Yeah, but 4oz is a quarter pound. As in, get the lighter scope and I can eat a quarter pound on the way up the mountain 

Edit: top o the mornin', errr uh, top o the page! (Above goob!)


----------



## GaryFish (Sep 7, 2007)

Good point. AND top of page. Well played RandomElk16. Well played. Goob's going to be ticked!


----------



## wyogoob (Sep 7, 2007)

GaryFish said:


> OK Goob. I'll type this slowly so you can follow along. The point I was making, is the difference in weight between the two scopes is really a non-factor. Like that difference will make a guy too tired to set up a long distance shot, as was indicated. The weight difference between the two scopes mentioned, is 4 ounces. That's it. So maybe that is more than one extra cartridge. But the point I was making - it doesn't matter.
> 
> So I do think I understood what I think it is that I meant to said. I'm just not sure that you understood what I said, when I said what I think I meant to say, when I said it.


Oohh, I got it now. Thank you.

I'm such a dope.

.


----------



## wyogoob (Sep 7, 2007)

That's bull crap. I should have the top of the page. I was correcting a spelling error. 

G(&d Da(&m Canadian Forum ()&^54rds.

.


----------



## FULLHOUSE (Oct 1, 2007)

ridgetop said:


> I'm looking at buying the Vortex HS scope and have narrowed it down to either the 4x16x44 or the 6x24x50. I would want to shoot deer/ antelope out to 700 yards. The 4x16 is smaller and weighs less. Would the 24x make a big difference staying on target at that distance over the 16x?
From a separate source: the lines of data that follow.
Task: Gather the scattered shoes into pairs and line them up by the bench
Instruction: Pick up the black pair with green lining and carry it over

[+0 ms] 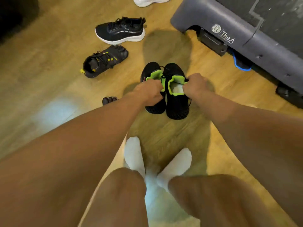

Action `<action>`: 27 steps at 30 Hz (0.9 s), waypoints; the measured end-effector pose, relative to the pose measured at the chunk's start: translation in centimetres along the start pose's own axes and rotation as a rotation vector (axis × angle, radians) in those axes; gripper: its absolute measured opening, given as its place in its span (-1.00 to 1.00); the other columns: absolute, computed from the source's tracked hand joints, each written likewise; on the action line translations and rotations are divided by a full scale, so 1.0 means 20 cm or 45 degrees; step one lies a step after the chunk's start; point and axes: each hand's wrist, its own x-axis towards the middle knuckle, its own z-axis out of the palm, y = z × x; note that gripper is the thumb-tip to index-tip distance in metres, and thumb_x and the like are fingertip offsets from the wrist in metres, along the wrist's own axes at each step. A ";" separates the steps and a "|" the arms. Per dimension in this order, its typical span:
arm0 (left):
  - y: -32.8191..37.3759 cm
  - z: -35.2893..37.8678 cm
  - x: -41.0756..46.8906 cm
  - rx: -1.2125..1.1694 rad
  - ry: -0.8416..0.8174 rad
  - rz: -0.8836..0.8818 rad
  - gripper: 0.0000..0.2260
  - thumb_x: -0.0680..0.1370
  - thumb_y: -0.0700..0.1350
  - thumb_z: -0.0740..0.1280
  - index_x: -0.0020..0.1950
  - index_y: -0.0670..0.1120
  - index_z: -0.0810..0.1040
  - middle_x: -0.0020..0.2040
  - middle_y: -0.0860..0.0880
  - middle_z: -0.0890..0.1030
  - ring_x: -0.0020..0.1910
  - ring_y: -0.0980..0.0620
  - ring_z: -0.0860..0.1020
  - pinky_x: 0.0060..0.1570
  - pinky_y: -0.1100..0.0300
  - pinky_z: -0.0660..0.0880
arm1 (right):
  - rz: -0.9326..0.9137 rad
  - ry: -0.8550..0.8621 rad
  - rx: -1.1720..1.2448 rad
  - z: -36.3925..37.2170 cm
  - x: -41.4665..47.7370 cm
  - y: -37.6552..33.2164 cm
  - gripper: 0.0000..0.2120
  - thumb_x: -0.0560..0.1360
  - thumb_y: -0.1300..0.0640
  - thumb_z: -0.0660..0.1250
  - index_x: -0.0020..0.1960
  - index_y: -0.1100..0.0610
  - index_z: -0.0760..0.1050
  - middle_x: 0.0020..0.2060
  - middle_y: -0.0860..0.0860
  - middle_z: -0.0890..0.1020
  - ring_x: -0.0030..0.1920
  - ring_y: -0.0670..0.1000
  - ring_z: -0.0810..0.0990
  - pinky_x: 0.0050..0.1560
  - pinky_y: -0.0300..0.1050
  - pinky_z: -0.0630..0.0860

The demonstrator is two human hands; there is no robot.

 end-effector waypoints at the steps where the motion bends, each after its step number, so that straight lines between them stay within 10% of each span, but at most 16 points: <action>1: 0.04 -0.11 -0.14 -0.006 -0.005 -0.028 -0.84 0.54 -0.13 0.30 -0.18 -0.16 0.38 -0.29 -0.01 0.36 -0.17 -0.09 0.43 -0.24 0.14 0.32 | -0.039 -0.023 -0.046 -0.12 -0.13 -0.07 -0.65 0.52 0.15 0.27 0.29 0.18 0.48 0.17 0.19 0.56 0.13 0.20 0.53 -0.16 -0.14 0.36; 17: 0.84 -1.45 -2.20 -0.197 0.449 -0.578 -0.73 0.52 -0.16 0.30 0.17 -0.25 0.53 0.09 -0.28 0.59 0.06 -0.25 0.55 0.02 0.08 0.50 | -0.937 0.012 -0.282 -1.66 -1.84 -0.89 -0.94 0.44 0.27 0.25 -0.21 0.20 0.40 -0.09 0.21 0.58 0.01 0.27 0.56 -0.20 -0.06 0.35; 27: 0.95 -1.32 -3.30 -0.193 0.851 -0.977 -0.85 0.49 -0.16 0.29 0.00 -0.21 0.53 0.01 -0.25 0.61 0.03 -0.29 0.54 -0.03 -0.01 0.52 | -1.523 -0.010 -0.398 -1.60 -2.85 -1.27 -0.67 0.46 0.26 0.26 0.21 0.15 0.55 0.13 0.19 0.59 0.14 0.26 0.53 -0.08 -0.06 0.43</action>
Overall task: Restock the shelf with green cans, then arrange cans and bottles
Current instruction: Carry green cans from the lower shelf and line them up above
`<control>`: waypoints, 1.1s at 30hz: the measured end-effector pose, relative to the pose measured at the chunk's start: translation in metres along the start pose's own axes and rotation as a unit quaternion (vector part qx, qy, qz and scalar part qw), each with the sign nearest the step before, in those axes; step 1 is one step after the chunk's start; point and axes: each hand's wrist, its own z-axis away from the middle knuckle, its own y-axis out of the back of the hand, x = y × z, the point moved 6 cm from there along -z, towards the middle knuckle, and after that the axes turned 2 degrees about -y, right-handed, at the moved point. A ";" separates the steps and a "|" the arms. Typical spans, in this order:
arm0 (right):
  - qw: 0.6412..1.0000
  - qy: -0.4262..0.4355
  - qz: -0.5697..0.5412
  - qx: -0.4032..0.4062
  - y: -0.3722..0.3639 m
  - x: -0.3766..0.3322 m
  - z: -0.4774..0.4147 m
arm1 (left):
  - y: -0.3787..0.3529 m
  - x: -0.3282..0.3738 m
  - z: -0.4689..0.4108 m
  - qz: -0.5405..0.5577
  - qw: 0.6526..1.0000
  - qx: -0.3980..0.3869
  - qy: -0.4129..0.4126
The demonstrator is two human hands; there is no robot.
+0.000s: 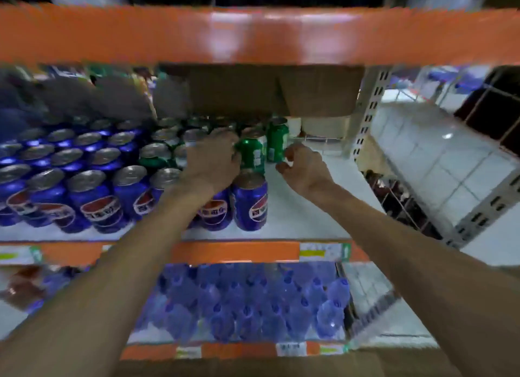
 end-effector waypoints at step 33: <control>0.982 0.059 -0.153 0.093 0.012 -0.002 -0.065 | 0.027 0.009 -0.044 0.243 0.964 0.046 0.098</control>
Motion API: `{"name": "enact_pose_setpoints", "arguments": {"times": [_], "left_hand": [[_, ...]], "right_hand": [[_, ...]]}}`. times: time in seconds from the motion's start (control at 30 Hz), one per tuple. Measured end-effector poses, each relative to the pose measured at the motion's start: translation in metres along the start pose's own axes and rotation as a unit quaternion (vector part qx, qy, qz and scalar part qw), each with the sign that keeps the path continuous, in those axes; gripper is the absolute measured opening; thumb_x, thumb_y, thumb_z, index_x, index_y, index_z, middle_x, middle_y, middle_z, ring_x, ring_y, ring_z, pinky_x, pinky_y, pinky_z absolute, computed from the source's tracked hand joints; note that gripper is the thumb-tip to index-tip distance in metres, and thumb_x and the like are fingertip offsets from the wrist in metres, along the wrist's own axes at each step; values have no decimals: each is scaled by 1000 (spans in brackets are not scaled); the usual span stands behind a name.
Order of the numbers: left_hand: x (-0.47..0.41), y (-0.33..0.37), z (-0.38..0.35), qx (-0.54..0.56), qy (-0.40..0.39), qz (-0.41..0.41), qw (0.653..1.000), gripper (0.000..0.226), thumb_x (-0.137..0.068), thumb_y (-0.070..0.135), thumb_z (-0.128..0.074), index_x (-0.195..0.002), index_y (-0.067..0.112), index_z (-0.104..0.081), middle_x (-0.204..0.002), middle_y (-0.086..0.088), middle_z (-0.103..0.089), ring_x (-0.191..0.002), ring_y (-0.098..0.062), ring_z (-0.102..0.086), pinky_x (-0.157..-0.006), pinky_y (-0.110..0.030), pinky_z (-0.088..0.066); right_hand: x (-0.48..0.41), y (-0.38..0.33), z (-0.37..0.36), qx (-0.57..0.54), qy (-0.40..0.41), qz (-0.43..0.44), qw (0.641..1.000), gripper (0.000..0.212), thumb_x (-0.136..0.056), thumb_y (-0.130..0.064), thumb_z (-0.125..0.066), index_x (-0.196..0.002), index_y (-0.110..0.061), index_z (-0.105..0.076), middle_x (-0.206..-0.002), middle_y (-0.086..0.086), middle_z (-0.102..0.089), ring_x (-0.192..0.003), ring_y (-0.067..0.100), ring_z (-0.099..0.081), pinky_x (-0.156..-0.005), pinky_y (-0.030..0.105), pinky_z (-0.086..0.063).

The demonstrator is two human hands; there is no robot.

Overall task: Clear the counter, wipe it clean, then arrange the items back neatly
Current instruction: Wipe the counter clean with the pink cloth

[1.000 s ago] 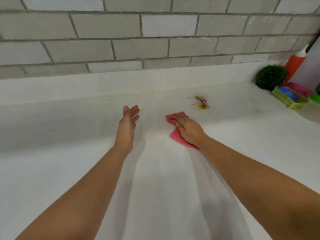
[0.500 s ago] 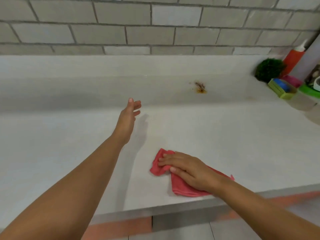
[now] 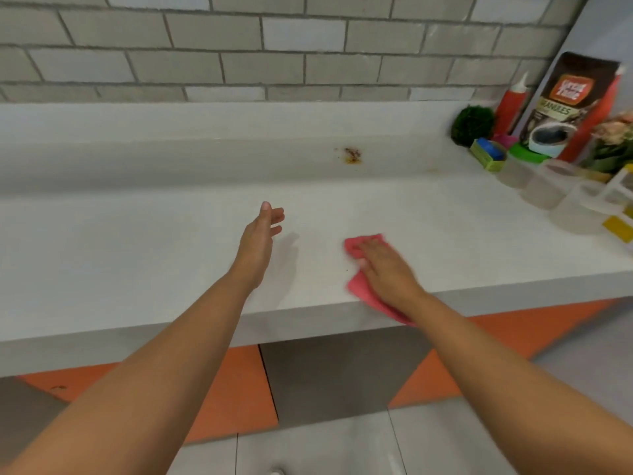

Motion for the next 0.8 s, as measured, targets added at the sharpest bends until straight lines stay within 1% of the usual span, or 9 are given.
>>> {"name": "enact_pose_setpoints", "arguments": {"times": [0.1,0.17,0.27,0.33,0.4,0.47,0.57,0.73,0.8], "left_hand": [[12,6,-30,1,-25,-4,1000,51,-98,47,-23,-124,16,-54,-132,1,-53,-116,-15,-52,-108,-35,-31],[16,10,-45,-2,-39,-7,999,49,-98,47,-24,-123,17,-54,-132,2,-53,-115,-14,-52,-110,-38,-30],[15,10,-50,-7,-38,-1,999,49,-98,47,-23,-122,19,-55,-132,3,-53,-116,-13,-51,-110,-39,-30],[10,6,-47,-12,-32,2,999,50,-99,47,-23,-124,18,-54,-133,2,-53,-118,-14,-50,-110,-38,-30],[4,1,-45,-17,-29,5,999,50,-98,47,-23,-124,19,-54,-134,3,-53,-120,-15,-50,-111,-39,-30],[-5,-3,-45,-20,-32,10,999,49,-98,48,-23,-123,19,-54,-133,3,-53,-120,-15,-49,-112,-41,-29],[-24,-6,-43,-24,-33,10,999,49,-98,47,-23,-122,20,-55,-131,3,-54,-118,-14,-51,-111,-40,-31],[-54,-13,-27,-49,-27,-6,998,44,-98,45,-27,-120,20,-57,-128,5,-56,-113,-12,-54,-105,-35,-36],[-63,-13,-21,-56,-21,-11,998,42,-99,44,-29,-117,20,-58,-125,5,-57,-111,-13,-55,-105,-35,-37]], "right_hand": [[30,-51,-28,24,-45,107,993,56,-92,-46,-25,-135,-20,-49,-143,4,-45,-135,22,-38,-114,33,-19],[52,-33,-20,23,-42,104,993,56,-93,-54,-21,-135,-28,-49,-145,-2,-43,-136,16,-36,-113,35,-24],[71,39,16,7,10,34,999,62,-95,-57,-15,-128,-25,-56,-140,-1,-50,-132,14,-40,-111,36,-29],[72,82,43,0,42,-23,999,62,-95,-58,-16,-129,-24,-55,-141,-2,-48,-135,15,-39,-113,26,-22],[60,112,59,17,53,-75,996,46,-99,-41,-24,-135,-25,-48,-145,-4,-42,-138,14,-32,-110,18,-14],[36,135,60,53,38,-134,989,41,-102,-28,-27,-141,-22,-39,-151,-1,-32,-141,15,-25,-113,25,-14],[-3,157,57,88,20,-220,971,46,-102,-30,-25,-145,-15,-30,-155,9,-22,-143,22,-20,-116,36,-14],[-63,171,48,125,23,-257,958,50,-100,-32,-23,-144,-9,-30,-152,14,-25,-141,26,-21,-117,41,-16],[-86,152,33,124,6,-236,964,51,-100,-32,-22,-145,-9,-28,-154,13,-22,-143,24,-18,-118,40,-13]]}}
Point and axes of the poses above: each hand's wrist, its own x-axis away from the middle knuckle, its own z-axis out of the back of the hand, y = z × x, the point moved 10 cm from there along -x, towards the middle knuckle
I'm in the process of building a new long range setup and decided to go with vortex. I think I am going with the 4x16x44 HST model. You might want to check out that model also.


----------



## longbow (Mar 31, 2009)

Springville Shooter said:


> One little tidbit that I've noticed is that I prefer to hunt with a scope that will be used on the highest power. Over time, I have narrowed the perfect number for me to be somewhere between 12x and 14x as I can still make quick shots if I have to. I normally only turn the power down when I am lining up over the chronograph and want to be able to see the stadia wires.I have a few scopes that are more powerful and they are used almost exclusively for varmint/target/screwing around. One other thing to pay close attention to is the parallax adjustment. This must work good for you to be on at longer ranges especially from field positions where perfect head positioning doesn't always happen. Ok, I'm done blabbering------SS


One sidenote about parallax adjustment, Don't trust the scale on your dial. Sometimes they are way off. Use the head-bob method while your slowly adjusting the parallax instead. Set your parallax dial at 100 while your gun is in a rest and look at a target 100 yards away. Now, without touching your rifle, bob your head up and down while you look through your scope. Does the crosshairs go up and down across your target. I'll bet on your cheaper models it does. Slowly turn your dial until the crosshairs stay still. Look at your dial. I'll bet it's different than the 100 yrd on your dial. At long distance this makes a big difference. Try it.
My cheaper scopes like the Vortexes all do this. All my NF, Mark IV and S & B scopes are spot on but most are not. That doesn't mean there's anything wrong with your scope, it's just something to be aware of.


----------



## longbow (Mar 31, 2009)

FULLHOUSE said:


> I'm in the process of building a new long range setup and decided to go with vortex. I think I am going with the 4x16x44 HST model. You might want to check out that model also.


I have the same scope on my 300Wby Accumark. For the money it's a great scope! It has a fine crosshair so dissecting small targets at distance is easy and it has pretty darn clear optics. It's a good scope.


----------



## longbow (Mar 31, 2009)

Springville Shooter said:


> I agree with the consensus. For shooting big game, 16X is good enough. If you were shooting varmints or golf balls, I would suggest more power. I shoot a 4.5-14 out to 700 all the time. -----SS


I agree. I little more power would be nice to help read the mirage at certain times while hunting. (SS, you know what I'm talking about.) You can get some pretty bad/good mirage with a 16 power though and it's quite useful for telling wind direction and speed.


----------



## longbow (Mar 31, 2009)

...


----------



## FULLHOUSE (Oct 1, 2007)

longbow said:


> I have the same scope on my 300Wby Accumark. For the money it's a great scope! It has a fine crosshair so dissecting small targets at distance is easy and it has pretty darn clear optics. It's a good scope.


Good to know longbow I was wondering how the fine crosshairs would be at long distances.


----------